Ranking teams using Discrete Time Markov Chains
Ranking methods are an essential tool in making decisions. They have many applications from sports to web searches to recommender systems. One of the most popular ranking algorithm is Google’s Page Rank algorithm that also uses the notion of Markov Chains in some capacity. In this post we use Discrete Time Markov Chains (DTMC’s) to rank 32 NFL teams after the regular season.
Introduction
The National Football League (NFL) is a professional American football league consisting of 32 teams, divided equally between the National Football Conference (NFC) and the American Football Conference (AFC). Both conferences consist of four four-team divisions. Each team plays 16 regular-season games; thus, teams do not play all other teams during a single regular season. We will be using scores from the 2007 regular season, can be downloaded from: link.
Modelling
Naturally, we will consider each team to correspond to each state in the Markov chain.
Therefore, Our state space will be the total no. of football teams in NFL represented as \(X_n \forall n \in {0,1,2...31}\).
We introduce a new paramter \(F\) i.e Football fans where \(f\) is an individual fan.

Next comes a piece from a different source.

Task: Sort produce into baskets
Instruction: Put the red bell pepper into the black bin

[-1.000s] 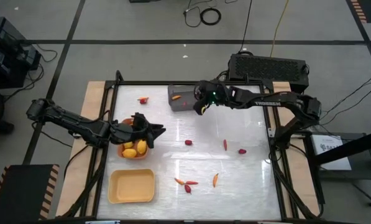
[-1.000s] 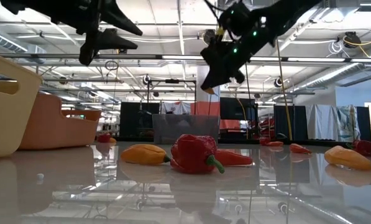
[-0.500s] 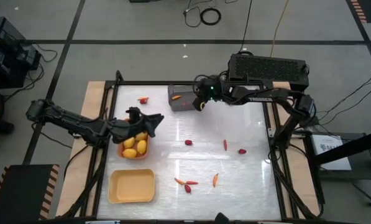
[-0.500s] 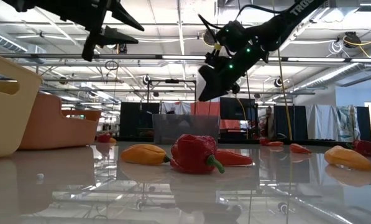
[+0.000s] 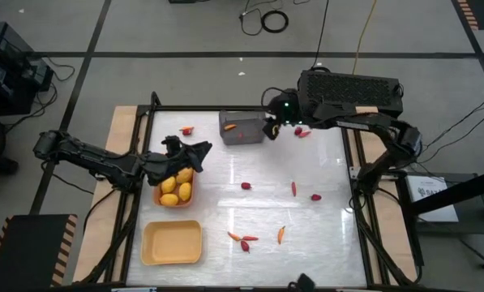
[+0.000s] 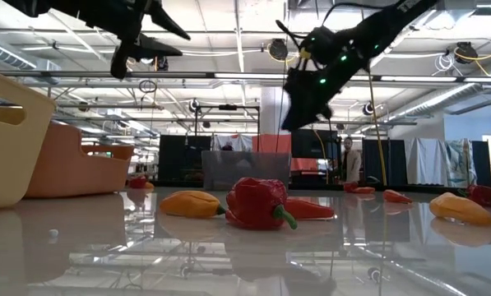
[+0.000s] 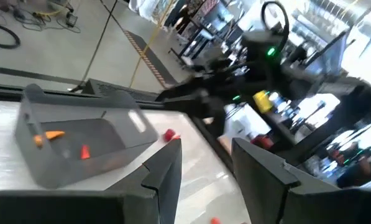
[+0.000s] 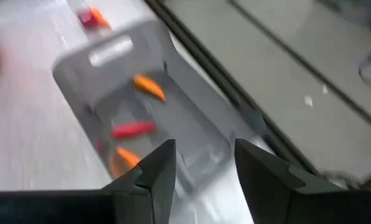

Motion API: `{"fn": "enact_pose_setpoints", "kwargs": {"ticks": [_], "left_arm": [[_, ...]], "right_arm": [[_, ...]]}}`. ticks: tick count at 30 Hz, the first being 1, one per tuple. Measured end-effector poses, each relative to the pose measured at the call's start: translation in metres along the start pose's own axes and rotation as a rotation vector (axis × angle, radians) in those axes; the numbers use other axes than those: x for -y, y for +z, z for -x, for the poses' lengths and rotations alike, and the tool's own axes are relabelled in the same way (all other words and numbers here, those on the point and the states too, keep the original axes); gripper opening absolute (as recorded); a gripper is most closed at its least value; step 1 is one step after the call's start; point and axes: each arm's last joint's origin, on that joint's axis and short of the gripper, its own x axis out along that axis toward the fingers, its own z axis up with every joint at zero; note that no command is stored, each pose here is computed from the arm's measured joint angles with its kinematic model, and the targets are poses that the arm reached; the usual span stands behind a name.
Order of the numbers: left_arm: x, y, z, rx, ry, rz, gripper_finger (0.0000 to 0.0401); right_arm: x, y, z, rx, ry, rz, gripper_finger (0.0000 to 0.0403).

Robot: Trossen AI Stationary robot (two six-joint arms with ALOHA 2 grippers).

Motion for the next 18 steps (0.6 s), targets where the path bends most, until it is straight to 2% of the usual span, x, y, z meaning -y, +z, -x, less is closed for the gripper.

Initially, we assume that football fans are equally distributed among all the teams i.e \(F_0 = F_1 = F_2 = ... = F_{31}\)
Then,
\(\exists\) \(P_{i,j}\) \(\forall\) \(i = j\) i.e Transition exists for all the teams that have played each other
\(\nexists\) \(P_{i,j}\) \(\forall\) \(i \ne j\) i.e Transition does not exist for all the teams that have not played each other
Based on the values of scores (subjective to the approach used), we assume that after each match a fan makes a decision to move i.e switch allegiance from one team to another. Eventually, we consider the team with the highest no. of fans to be ranked 1.
Note that, movement of fans here is an arbitirary concept and it is the same as saying chances of winning the Vince Lombardi Trophy, \(t\), where after each match \(t\) moves from team \(i \longrightarrow j\) or \(j \longrightarrow i\). So, in conclusion here we are simply equating \(F\) (No. of fans) to chances of winning the trophy.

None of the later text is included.